START Data for this exercise

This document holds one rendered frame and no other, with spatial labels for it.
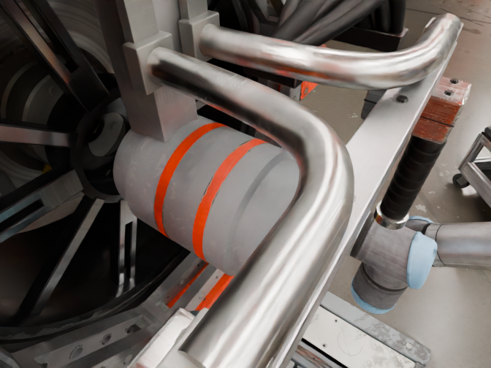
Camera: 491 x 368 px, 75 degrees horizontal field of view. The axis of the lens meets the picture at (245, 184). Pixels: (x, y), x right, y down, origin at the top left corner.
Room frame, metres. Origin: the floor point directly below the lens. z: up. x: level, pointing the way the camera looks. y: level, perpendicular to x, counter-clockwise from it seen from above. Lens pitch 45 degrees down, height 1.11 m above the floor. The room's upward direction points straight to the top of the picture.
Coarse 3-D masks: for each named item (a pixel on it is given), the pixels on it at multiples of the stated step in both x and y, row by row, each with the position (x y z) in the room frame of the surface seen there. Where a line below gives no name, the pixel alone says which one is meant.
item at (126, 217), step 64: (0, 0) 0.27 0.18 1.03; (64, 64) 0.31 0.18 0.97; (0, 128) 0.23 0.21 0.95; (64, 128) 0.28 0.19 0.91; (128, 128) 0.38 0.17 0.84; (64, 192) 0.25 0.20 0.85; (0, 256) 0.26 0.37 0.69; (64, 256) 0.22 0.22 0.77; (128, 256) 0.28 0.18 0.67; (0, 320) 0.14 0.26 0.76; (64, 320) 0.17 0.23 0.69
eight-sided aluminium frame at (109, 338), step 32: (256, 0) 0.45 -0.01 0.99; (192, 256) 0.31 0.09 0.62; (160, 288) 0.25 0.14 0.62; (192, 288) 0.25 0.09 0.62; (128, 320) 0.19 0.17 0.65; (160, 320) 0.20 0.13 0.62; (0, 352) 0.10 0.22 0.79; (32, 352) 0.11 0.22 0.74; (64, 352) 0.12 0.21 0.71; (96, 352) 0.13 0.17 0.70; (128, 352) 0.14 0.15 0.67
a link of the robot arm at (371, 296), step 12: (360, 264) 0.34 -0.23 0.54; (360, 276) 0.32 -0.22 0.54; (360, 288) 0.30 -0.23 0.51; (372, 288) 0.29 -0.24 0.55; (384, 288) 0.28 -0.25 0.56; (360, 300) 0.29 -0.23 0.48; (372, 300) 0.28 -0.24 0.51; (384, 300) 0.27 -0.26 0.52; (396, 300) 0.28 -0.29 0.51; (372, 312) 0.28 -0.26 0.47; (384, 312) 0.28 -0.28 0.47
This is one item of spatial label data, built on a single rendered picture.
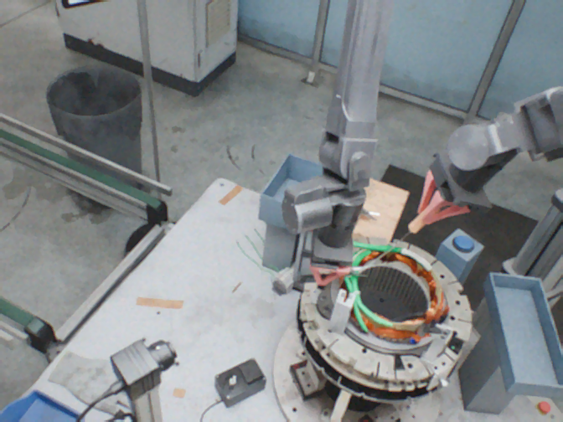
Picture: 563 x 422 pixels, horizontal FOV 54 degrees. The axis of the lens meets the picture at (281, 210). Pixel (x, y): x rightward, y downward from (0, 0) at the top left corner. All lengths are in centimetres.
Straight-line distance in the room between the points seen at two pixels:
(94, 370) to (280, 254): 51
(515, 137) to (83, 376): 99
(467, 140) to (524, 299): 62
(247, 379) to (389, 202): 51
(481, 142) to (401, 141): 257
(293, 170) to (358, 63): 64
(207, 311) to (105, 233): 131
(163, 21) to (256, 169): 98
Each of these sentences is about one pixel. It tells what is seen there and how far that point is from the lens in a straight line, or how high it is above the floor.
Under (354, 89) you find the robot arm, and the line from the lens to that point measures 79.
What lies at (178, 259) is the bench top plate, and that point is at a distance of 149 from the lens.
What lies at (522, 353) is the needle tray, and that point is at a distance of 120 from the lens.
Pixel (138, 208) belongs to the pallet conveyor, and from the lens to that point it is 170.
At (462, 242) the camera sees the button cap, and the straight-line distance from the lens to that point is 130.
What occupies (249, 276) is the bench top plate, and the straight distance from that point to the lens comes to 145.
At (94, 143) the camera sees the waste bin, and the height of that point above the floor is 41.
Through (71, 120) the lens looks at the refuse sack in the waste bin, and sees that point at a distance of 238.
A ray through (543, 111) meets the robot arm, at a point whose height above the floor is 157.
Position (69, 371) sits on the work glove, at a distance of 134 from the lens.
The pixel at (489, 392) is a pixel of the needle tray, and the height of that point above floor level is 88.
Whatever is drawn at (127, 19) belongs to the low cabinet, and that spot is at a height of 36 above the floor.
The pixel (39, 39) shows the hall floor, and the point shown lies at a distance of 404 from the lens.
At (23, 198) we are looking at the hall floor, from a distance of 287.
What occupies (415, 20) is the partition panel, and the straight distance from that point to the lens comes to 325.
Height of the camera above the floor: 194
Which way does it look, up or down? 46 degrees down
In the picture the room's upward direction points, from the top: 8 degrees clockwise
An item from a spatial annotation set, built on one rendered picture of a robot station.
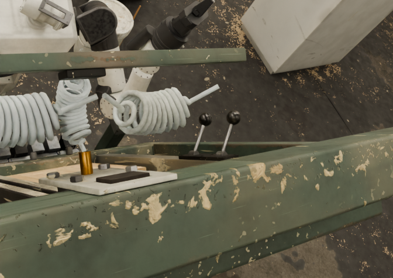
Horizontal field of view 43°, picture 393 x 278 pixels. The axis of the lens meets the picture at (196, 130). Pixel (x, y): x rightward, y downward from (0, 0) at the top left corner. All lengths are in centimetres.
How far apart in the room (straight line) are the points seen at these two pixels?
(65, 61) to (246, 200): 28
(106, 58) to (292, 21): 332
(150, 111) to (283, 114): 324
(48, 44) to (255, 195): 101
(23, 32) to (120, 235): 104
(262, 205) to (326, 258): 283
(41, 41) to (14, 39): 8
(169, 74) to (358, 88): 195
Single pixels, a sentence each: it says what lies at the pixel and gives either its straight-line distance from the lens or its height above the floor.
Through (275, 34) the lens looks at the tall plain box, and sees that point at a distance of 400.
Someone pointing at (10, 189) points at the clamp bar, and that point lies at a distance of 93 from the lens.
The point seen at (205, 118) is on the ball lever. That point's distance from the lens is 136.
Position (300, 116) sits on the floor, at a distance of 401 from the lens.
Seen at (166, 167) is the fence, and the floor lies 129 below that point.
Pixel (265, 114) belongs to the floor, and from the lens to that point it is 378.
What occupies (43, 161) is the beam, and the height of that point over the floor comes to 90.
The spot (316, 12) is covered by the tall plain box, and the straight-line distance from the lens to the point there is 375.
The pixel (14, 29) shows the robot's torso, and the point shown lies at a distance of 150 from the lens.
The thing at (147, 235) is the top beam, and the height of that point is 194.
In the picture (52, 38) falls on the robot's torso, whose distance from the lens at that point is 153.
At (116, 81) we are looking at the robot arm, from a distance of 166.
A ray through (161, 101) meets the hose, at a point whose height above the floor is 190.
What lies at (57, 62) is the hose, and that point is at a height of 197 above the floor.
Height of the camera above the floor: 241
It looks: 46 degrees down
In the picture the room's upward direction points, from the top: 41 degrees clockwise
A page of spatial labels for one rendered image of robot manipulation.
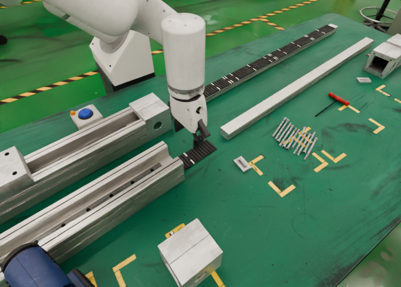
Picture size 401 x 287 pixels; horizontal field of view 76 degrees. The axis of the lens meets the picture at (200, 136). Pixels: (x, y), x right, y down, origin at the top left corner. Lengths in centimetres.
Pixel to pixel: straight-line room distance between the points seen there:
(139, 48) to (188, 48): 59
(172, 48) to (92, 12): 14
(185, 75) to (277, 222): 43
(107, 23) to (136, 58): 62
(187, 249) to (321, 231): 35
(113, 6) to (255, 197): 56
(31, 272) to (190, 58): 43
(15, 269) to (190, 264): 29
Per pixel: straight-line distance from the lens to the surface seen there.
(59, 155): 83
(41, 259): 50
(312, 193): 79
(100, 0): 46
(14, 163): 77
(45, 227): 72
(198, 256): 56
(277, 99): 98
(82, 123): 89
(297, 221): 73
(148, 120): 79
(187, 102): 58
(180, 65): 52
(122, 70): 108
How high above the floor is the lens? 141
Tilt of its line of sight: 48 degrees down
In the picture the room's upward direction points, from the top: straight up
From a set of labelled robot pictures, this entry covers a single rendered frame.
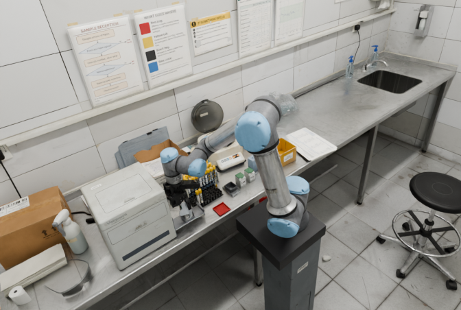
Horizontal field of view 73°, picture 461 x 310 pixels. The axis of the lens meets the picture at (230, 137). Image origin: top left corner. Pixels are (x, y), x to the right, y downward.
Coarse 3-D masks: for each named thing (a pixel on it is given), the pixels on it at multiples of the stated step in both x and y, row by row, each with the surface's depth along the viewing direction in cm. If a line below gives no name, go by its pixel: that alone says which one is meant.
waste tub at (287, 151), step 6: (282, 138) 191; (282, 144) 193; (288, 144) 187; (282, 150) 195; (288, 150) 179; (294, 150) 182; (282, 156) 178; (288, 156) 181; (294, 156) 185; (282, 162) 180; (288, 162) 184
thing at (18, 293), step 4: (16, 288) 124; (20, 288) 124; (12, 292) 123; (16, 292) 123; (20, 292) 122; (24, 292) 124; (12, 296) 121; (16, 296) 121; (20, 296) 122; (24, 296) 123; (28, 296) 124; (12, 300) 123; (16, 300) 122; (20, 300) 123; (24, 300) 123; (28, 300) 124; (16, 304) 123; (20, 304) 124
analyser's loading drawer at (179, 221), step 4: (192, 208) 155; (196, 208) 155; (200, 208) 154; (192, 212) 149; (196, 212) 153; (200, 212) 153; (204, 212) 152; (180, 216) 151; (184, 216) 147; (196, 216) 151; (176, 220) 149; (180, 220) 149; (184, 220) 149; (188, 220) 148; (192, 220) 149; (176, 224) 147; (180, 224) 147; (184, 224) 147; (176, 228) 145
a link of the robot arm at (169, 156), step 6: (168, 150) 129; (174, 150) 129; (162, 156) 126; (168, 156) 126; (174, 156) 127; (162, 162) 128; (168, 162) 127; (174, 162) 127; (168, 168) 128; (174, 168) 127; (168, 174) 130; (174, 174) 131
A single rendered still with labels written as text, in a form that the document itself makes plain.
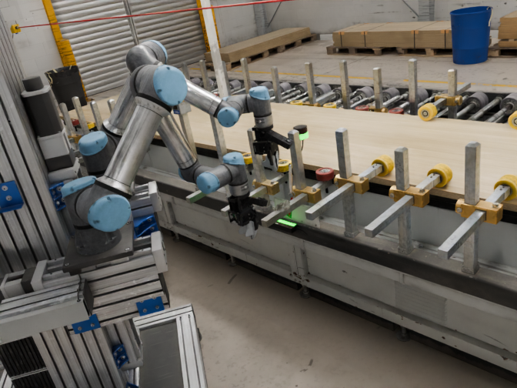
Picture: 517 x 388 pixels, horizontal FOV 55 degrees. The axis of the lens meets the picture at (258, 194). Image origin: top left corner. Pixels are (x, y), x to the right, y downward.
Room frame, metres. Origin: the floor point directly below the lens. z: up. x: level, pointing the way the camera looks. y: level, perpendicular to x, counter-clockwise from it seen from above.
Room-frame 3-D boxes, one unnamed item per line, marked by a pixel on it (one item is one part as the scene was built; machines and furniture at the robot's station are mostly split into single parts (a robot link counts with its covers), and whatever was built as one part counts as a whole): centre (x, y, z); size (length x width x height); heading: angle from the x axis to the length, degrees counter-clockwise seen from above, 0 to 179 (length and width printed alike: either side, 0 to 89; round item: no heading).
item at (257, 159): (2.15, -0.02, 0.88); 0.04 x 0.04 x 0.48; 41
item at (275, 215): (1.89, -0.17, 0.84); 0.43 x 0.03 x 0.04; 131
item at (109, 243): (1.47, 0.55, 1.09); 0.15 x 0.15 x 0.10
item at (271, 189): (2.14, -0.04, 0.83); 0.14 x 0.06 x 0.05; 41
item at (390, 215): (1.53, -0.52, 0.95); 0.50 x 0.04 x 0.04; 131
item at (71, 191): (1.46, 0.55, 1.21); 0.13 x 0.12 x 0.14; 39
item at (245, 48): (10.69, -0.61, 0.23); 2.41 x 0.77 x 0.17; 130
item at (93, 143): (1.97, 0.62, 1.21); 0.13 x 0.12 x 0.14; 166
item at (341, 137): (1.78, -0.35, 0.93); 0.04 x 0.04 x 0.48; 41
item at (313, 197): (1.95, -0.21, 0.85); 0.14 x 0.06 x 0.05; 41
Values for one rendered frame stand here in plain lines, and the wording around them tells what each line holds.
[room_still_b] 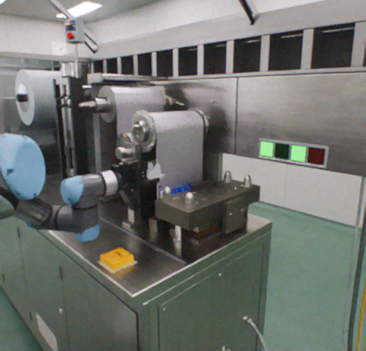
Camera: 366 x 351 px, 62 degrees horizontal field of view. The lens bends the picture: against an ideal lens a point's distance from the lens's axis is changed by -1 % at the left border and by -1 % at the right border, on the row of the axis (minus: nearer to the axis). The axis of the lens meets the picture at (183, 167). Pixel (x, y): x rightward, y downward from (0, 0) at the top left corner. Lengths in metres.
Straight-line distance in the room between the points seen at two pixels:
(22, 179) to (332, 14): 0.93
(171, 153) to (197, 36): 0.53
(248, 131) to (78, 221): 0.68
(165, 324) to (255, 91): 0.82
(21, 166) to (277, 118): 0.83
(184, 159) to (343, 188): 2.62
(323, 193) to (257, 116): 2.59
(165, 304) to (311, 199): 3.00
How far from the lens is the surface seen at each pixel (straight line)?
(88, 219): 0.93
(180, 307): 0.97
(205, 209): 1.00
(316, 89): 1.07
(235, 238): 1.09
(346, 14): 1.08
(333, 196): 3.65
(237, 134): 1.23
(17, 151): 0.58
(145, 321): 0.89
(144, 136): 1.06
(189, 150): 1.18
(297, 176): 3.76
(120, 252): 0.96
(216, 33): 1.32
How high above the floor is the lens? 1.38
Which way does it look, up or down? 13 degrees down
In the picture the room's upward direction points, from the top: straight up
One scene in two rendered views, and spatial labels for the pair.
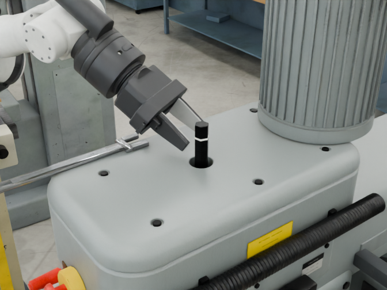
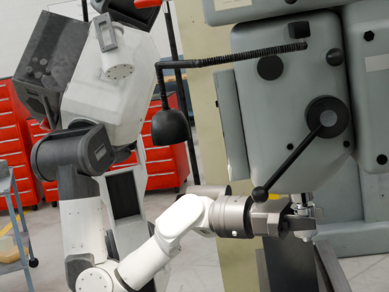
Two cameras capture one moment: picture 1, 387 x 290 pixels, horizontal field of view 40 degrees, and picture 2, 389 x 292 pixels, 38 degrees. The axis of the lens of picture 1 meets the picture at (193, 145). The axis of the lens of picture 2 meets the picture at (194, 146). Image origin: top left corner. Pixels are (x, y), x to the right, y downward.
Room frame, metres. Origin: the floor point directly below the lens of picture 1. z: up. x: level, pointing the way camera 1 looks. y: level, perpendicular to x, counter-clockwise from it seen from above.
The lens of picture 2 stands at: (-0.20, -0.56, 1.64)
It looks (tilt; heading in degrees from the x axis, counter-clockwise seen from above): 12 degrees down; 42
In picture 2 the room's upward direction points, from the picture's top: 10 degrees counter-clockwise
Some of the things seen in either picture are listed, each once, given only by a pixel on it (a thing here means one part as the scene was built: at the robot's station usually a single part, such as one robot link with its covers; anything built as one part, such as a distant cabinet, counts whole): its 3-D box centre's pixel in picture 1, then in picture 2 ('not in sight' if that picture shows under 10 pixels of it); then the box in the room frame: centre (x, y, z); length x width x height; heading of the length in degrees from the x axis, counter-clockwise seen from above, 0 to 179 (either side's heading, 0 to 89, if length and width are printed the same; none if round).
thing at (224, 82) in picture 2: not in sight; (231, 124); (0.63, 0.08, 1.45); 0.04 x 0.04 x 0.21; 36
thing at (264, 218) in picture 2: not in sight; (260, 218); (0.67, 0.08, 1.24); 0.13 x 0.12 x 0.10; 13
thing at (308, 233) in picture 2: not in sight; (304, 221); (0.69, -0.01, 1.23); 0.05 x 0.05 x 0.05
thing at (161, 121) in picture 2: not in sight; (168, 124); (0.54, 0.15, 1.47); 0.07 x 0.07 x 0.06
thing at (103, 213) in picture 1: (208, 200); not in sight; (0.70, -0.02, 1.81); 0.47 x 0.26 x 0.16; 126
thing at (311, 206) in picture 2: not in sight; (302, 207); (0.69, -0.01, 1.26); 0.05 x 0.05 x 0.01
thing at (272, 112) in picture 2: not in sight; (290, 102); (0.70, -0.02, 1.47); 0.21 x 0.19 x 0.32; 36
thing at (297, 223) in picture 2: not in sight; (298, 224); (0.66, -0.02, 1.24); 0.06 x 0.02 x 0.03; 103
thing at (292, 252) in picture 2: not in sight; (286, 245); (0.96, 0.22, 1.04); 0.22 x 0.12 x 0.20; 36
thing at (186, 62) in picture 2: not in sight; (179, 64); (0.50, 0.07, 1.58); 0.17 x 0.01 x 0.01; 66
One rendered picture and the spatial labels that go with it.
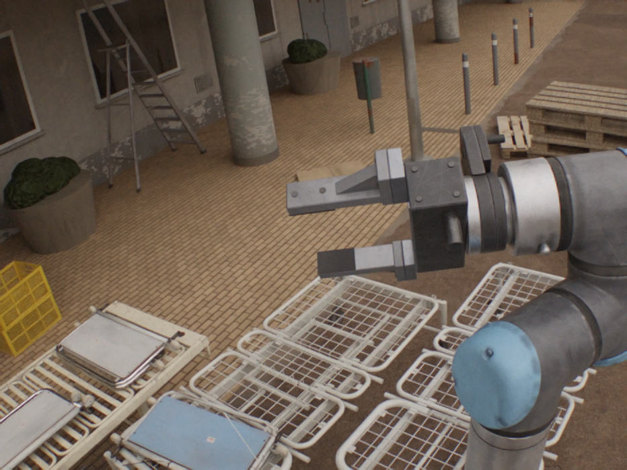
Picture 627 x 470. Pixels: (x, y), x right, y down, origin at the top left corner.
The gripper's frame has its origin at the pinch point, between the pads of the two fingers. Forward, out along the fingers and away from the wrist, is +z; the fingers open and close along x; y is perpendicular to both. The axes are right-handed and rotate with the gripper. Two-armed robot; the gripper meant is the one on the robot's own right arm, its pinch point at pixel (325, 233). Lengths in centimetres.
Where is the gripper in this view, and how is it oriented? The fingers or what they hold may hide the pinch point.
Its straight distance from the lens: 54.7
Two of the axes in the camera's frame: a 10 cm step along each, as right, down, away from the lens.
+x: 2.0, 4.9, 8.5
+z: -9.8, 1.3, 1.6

END Data for this exercise

[What you need to do] What you return should be only the exact lines from the top of the entries through the line with "Camera: 491 x", minus the pictures.

[Written response]
This document holds one rendered frame and no other, with spatial labels for it.
Camera: 491 x 368 px, 75 degrees horizontal field of view. The axis of the lens meets the picture at (245, 184). Pixels: (x, y), x right, y down, origin at the top left corner.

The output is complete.